The Regazzoni ultimately rejoined behind teammate Lauda, who had pounced on Scheckter just a few corners earlier when the latter got baulked. As all of this was going on, Peterson slipped into the pits to have his front tyres changed, while Hunt had caught up to the back of the shackled Tyrrell after Scheckter's hesitation. Fittipaldi, meanwhile, was left with a one-second lead over Lauda and Regazzoni, with Lauda unable to really attack Fittipaldi.

Elsewhere, various mechanical issues had left Depailler on his own, now running in sixth, while Hailwood had escaped the pack to run in seventh, and was hunting down the Depailler. The Ickx/Merzario fight had ended when the latter retired, while the former's charge up the order ultimately came to an end when he had to stop for fresh tyres. Denny Hulme was making steady progress behind Beltoise, while John Watson and Jean-Pierre Jarier were running close together at the tail end of the top ten.

Hunt suffered a suspension failure, sending him spinning onto the grass. Hailwood, meanwhile, caught and passed Depailler, although the Hunt's race was ruined by a spin a lap later which dumped him back down the order. Hailwood therefore joined the "battle" between Beltoise, Hulme and Jarier, while Depailler soldiered on for a few more laps before his Tyrrell picked up its customary brake problem, forcing him into the pits.

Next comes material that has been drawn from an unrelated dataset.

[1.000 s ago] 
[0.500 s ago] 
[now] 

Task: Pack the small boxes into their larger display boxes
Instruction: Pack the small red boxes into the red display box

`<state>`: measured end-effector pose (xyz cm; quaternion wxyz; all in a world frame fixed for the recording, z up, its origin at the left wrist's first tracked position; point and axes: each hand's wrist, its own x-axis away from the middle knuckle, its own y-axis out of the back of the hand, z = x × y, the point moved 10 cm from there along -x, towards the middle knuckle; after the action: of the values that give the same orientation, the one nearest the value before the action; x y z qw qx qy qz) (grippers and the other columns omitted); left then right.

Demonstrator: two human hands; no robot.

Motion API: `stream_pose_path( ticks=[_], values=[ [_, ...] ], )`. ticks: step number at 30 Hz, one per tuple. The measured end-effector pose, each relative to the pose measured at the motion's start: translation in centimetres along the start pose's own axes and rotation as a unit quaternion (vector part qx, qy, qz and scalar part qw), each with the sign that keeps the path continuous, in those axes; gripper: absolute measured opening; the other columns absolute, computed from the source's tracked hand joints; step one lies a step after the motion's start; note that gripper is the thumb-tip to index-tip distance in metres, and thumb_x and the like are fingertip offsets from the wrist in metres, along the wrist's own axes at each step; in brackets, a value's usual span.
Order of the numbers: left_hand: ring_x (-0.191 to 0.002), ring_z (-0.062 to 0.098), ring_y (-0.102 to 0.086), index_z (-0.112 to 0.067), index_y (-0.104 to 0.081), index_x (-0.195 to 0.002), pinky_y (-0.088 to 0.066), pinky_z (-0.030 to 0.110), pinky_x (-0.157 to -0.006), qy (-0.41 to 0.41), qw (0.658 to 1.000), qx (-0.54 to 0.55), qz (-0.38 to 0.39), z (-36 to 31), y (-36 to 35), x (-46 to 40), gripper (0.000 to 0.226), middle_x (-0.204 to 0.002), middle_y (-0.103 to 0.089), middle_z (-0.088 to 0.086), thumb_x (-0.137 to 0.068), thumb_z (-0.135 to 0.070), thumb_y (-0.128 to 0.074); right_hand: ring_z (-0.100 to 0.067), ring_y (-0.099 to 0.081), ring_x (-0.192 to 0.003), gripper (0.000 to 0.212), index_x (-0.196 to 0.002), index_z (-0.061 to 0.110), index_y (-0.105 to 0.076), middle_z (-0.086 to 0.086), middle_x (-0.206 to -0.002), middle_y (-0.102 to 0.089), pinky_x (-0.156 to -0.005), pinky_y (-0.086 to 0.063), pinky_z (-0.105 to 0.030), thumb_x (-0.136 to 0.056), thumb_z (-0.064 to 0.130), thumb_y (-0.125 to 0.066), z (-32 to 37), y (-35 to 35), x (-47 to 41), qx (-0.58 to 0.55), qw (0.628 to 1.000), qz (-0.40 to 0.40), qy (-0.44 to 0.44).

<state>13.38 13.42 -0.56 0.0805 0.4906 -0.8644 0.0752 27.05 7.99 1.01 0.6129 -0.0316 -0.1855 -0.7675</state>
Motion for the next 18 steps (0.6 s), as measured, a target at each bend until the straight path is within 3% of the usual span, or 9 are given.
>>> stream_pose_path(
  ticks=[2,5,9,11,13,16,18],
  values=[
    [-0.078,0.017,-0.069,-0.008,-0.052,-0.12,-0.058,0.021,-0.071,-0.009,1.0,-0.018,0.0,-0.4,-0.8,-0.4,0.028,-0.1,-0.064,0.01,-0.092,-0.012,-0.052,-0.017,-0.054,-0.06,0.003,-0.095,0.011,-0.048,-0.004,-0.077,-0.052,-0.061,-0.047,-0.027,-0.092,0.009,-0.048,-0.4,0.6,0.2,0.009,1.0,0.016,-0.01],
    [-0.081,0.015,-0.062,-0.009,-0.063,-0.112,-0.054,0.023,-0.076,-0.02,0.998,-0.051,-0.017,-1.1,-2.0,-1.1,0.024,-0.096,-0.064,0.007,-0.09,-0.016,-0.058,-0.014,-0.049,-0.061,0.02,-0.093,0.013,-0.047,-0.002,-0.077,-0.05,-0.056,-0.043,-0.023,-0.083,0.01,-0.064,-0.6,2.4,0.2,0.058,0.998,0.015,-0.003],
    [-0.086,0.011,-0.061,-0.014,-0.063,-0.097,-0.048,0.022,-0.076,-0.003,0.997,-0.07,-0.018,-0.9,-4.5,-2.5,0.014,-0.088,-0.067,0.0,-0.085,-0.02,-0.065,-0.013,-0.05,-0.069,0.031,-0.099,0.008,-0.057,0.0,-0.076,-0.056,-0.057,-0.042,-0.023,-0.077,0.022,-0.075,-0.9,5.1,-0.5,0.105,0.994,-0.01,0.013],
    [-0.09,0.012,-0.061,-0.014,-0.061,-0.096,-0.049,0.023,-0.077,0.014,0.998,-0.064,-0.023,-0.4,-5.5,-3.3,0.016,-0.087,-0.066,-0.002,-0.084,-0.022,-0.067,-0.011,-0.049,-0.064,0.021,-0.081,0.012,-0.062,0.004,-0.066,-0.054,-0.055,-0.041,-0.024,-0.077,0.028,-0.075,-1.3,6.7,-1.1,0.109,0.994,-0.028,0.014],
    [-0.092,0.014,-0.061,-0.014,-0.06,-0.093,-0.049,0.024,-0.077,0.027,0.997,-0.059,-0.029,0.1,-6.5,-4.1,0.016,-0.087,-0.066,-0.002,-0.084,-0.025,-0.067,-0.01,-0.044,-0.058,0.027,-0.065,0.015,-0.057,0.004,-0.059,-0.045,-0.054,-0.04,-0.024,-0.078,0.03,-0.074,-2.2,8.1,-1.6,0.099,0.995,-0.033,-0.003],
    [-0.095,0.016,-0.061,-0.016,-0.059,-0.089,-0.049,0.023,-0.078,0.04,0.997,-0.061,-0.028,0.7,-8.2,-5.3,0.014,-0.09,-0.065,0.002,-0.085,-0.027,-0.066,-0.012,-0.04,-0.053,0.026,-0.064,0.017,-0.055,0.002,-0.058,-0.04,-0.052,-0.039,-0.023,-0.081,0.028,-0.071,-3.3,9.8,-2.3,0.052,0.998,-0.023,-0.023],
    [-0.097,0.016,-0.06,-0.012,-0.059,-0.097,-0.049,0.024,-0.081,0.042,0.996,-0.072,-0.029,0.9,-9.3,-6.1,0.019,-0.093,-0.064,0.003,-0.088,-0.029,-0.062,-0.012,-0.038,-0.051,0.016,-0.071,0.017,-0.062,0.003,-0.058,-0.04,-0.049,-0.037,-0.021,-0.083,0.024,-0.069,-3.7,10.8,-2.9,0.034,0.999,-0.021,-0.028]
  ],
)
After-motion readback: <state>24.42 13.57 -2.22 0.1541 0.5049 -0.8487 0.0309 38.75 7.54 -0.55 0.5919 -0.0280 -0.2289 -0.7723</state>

The two Lotus cars, meanwhile, were out of the fight, Peterson and Ickx taking turns to sit in the pits with a variety of issues being attended to, ranging from oil leaks to brake bleeding. Their miserable display was matched by Pace, whose race had come to an end with a vibration, while the sister car of Jochen Mass came to a stop with a suspension failure a few moments later. Jack Brabham's race was also turning into a disaster, with factory drivers Rikky von Opel and Reutemann out, leaving just local racer Teddy Pilette running at the back of the field, while debutante Tom Pryce in the Token had a premature end to the race when Scheckter crashed into his car.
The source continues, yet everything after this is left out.